When a line of the material has the word "trace" in it, copy that line.

> **GIVEN RECORDS**:
↓

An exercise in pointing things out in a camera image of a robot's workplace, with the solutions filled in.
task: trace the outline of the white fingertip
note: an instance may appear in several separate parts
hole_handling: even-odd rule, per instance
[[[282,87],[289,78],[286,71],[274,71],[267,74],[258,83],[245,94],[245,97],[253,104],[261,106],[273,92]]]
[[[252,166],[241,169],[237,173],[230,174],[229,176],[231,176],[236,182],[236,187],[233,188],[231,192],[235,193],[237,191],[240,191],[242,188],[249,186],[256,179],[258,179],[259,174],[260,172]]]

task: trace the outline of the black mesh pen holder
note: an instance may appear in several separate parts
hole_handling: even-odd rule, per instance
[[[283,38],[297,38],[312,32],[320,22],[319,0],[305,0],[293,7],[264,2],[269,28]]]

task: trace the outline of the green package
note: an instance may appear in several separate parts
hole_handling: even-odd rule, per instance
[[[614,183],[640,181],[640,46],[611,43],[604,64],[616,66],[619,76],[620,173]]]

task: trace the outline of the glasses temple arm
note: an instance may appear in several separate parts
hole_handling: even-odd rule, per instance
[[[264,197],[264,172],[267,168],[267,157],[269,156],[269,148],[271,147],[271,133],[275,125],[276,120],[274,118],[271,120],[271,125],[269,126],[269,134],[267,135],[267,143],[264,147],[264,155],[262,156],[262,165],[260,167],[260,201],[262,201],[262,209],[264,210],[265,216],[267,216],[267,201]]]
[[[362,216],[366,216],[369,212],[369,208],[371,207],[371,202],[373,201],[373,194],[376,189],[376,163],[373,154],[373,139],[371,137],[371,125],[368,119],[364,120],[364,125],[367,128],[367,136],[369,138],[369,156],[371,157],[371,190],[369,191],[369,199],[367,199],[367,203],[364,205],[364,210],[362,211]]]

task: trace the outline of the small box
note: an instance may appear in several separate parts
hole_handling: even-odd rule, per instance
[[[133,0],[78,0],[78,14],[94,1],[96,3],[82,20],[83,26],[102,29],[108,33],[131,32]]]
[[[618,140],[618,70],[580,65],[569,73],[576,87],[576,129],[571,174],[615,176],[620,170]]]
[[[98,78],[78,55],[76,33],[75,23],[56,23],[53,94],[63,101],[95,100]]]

↑
↓

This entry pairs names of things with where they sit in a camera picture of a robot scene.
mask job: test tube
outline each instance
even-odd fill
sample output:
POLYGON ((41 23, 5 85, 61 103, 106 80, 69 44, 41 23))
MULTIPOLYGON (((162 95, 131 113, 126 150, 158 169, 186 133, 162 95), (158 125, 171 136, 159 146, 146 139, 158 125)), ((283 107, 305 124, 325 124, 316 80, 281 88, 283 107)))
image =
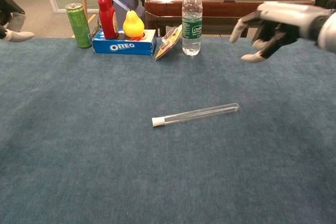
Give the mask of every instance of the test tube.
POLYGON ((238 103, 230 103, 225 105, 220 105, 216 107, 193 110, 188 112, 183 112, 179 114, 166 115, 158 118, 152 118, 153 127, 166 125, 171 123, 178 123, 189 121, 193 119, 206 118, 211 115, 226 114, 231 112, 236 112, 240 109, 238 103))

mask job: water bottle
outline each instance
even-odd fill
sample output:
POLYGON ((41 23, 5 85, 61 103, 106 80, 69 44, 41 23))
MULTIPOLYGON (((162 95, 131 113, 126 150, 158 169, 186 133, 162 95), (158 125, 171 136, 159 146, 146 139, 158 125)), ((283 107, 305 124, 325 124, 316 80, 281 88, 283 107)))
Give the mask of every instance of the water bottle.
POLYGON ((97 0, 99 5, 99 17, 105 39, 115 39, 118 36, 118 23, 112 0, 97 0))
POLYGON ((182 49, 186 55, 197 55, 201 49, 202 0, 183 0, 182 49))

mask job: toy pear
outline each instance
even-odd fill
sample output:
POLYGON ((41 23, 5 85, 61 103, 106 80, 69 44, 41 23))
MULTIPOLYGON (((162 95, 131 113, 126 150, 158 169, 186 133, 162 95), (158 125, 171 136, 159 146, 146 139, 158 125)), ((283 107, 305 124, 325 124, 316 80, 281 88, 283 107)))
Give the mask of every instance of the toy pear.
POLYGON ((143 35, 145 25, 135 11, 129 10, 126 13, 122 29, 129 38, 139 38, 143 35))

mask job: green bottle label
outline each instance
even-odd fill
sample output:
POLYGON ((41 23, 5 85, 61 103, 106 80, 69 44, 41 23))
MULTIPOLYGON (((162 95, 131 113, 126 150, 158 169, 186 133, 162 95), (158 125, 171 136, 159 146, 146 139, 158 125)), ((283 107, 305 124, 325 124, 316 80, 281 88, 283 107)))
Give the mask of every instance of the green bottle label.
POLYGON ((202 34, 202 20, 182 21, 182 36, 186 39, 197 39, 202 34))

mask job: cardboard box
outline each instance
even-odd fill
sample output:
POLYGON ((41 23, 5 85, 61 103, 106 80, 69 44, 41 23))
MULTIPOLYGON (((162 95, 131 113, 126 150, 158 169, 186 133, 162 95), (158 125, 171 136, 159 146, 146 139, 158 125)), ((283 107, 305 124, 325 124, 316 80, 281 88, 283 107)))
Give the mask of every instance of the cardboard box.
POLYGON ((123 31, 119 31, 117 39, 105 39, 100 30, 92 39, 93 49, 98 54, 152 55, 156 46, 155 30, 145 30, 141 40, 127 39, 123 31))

↑

> **ANSWER TO THE EXERCISE**:
task: trace the outline of the white fingertip
task: trace the outline of the black mesh pen holder
task: trace the outline of the green package
task: trace the outline of the glasses temple arm
task: trace the outline of the small box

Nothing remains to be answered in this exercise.